Legislation relating to autonomous driving has picked up speed in the last few weeks and months. In this country, for example, the government has decided that such vehicles can be driven without a driver at the wheel, but the new rules are not yet perfect in some respects. Meanwhile, more and more providers of autonomous cars are entering the market.

This has also been the case with the Chinese company Pony.ai for some time. The company from Guangzhou and Silicon Valley has been on the streets of California since 2017, but until now a driver always had to sit behind the wheel. With a new approval from the California traffic authority, this restriction is no longer applicable.

Pony.ai has long been represented in China (Image: Pony.ai)

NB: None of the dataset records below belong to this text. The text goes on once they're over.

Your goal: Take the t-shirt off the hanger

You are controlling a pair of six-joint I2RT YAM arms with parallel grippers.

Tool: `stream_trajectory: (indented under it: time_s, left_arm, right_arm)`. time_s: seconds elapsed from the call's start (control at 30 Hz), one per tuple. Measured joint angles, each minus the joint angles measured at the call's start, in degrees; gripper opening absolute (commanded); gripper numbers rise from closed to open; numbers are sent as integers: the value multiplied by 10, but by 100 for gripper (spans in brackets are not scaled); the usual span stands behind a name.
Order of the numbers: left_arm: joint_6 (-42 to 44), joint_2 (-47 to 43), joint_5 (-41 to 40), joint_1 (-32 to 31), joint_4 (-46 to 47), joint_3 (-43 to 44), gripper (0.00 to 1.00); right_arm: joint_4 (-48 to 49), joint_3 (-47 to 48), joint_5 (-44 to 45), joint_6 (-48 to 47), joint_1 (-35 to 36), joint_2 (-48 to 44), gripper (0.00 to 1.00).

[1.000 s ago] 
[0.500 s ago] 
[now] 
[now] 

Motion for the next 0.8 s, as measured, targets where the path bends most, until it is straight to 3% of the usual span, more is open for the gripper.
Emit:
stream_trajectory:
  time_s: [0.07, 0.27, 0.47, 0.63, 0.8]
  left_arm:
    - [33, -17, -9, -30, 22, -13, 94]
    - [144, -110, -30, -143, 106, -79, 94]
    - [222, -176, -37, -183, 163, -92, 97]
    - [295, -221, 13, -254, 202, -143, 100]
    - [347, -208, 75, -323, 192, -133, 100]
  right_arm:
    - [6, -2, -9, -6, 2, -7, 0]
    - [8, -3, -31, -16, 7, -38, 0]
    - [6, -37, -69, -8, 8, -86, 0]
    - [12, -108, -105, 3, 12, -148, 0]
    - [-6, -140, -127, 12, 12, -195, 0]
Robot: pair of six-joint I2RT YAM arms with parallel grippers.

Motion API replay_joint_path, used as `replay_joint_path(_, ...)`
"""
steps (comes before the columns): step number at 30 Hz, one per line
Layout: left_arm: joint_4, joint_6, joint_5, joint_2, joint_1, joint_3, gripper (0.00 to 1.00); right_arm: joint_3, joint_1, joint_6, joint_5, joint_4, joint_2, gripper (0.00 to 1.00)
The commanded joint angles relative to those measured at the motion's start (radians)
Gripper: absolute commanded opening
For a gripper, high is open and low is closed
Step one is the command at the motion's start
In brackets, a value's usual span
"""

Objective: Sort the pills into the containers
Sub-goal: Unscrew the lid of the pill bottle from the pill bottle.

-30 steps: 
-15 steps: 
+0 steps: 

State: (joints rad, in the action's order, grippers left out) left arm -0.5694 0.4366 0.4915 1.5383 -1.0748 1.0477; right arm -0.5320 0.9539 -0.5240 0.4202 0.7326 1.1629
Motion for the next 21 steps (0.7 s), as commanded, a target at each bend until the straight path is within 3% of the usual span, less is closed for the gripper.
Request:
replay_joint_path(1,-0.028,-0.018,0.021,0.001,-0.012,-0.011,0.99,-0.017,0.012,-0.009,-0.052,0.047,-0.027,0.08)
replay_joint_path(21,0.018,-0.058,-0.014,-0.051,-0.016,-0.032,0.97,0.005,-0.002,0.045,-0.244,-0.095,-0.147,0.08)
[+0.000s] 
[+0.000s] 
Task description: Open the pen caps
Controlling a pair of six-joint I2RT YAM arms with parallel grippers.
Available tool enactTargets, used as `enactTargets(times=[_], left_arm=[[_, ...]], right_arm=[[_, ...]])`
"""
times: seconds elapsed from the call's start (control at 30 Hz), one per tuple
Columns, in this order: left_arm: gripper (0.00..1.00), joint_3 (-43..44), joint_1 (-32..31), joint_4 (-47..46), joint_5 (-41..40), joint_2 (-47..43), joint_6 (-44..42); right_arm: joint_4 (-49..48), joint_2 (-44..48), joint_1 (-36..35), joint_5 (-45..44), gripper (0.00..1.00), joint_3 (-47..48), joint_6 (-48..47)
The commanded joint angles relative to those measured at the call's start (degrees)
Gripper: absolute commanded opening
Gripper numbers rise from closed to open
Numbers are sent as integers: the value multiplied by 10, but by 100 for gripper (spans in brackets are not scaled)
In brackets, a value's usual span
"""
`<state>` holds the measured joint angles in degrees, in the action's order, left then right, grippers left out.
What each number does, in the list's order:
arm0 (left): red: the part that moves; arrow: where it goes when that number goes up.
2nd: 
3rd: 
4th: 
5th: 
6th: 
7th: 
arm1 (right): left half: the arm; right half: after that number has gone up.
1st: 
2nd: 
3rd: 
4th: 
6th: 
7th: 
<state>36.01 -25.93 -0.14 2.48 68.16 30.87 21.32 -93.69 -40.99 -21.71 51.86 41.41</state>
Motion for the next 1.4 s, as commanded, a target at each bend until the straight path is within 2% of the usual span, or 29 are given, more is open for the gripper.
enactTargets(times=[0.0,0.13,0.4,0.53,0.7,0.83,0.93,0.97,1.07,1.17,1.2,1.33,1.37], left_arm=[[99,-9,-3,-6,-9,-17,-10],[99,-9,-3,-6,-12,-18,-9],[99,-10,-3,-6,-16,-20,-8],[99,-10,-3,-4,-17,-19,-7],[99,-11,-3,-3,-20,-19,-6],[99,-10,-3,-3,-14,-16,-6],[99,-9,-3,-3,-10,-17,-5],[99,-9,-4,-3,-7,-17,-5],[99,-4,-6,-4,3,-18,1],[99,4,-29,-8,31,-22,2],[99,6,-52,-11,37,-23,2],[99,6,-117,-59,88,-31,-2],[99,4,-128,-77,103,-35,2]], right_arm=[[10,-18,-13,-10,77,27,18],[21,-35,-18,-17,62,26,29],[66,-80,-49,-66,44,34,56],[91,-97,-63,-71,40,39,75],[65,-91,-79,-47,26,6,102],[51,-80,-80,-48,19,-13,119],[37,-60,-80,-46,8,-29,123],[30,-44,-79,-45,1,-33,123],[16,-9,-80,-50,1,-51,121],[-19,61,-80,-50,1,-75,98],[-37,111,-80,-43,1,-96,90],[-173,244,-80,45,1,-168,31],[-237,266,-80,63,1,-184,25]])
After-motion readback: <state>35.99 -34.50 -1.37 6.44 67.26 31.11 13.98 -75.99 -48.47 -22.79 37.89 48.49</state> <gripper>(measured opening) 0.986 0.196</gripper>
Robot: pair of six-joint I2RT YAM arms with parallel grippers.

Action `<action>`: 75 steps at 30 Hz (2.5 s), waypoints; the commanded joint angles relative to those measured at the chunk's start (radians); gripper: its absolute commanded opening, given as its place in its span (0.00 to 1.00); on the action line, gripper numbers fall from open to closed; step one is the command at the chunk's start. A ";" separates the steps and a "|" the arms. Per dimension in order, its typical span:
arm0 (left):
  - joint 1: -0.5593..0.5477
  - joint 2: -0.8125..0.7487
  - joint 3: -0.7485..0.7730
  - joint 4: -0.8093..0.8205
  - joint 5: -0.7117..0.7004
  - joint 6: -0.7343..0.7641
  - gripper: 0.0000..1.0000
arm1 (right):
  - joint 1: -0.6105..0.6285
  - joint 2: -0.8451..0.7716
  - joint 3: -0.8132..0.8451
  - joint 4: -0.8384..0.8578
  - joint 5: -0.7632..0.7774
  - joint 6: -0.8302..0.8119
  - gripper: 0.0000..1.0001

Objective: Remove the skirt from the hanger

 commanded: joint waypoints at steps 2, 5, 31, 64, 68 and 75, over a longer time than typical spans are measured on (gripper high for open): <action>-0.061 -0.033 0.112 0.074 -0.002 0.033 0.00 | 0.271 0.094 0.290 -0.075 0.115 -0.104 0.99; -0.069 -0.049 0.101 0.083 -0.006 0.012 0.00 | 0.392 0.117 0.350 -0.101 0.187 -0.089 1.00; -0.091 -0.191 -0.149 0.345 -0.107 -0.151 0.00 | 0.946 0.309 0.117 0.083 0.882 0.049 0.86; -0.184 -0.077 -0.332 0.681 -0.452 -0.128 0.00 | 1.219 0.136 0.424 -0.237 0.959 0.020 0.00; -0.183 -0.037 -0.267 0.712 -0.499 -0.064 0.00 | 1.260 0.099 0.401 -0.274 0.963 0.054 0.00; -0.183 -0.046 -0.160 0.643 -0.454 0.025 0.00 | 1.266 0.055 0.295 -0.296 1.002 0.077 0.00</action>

Accordingly, the company’s vehicles are allowed to serve areas in Fremont, Milpitas and Irvine without a safety driver. The prerequisite for this is a maximum speed of 45 miles per hour (approx. 72 km / h), nice weather and use at bright times of the day (between 10 a.m. and 3 p.m.).

This is followed by Pony.ai AutoX, Baidu, WeRide, Cruise, Nuro, Waymo and Zoox, all of which are already allowed to drive autonomously without a driver. A total of 55 companies in California have already been able to test their autonomous technology, and only one – Nuro – is even allowed to earn money commercially with it.

Autonomous test vehicles from Pony.ai come onto American roads without a driver (Image: Pony.ai)

Pony.ai remains on the road to success, after a 400 million dollar investment by Toyota in 2020, the company is now worth around 3 billion dollars. After the People’s Republic, one now hopes to conquer the American market. Maybe we will soon see the company in Europe.

Own opinion:

A few years ago I would have said that it would be a while before we saw the first autonomous vehicles without safety drivers. But the companies mentioned above are already showing what is possible with today’s technology. It is a shame that we have mostly only seen widespread use in China or the USA so far, so more freedom in Germany would be desirable in the foreseeable future.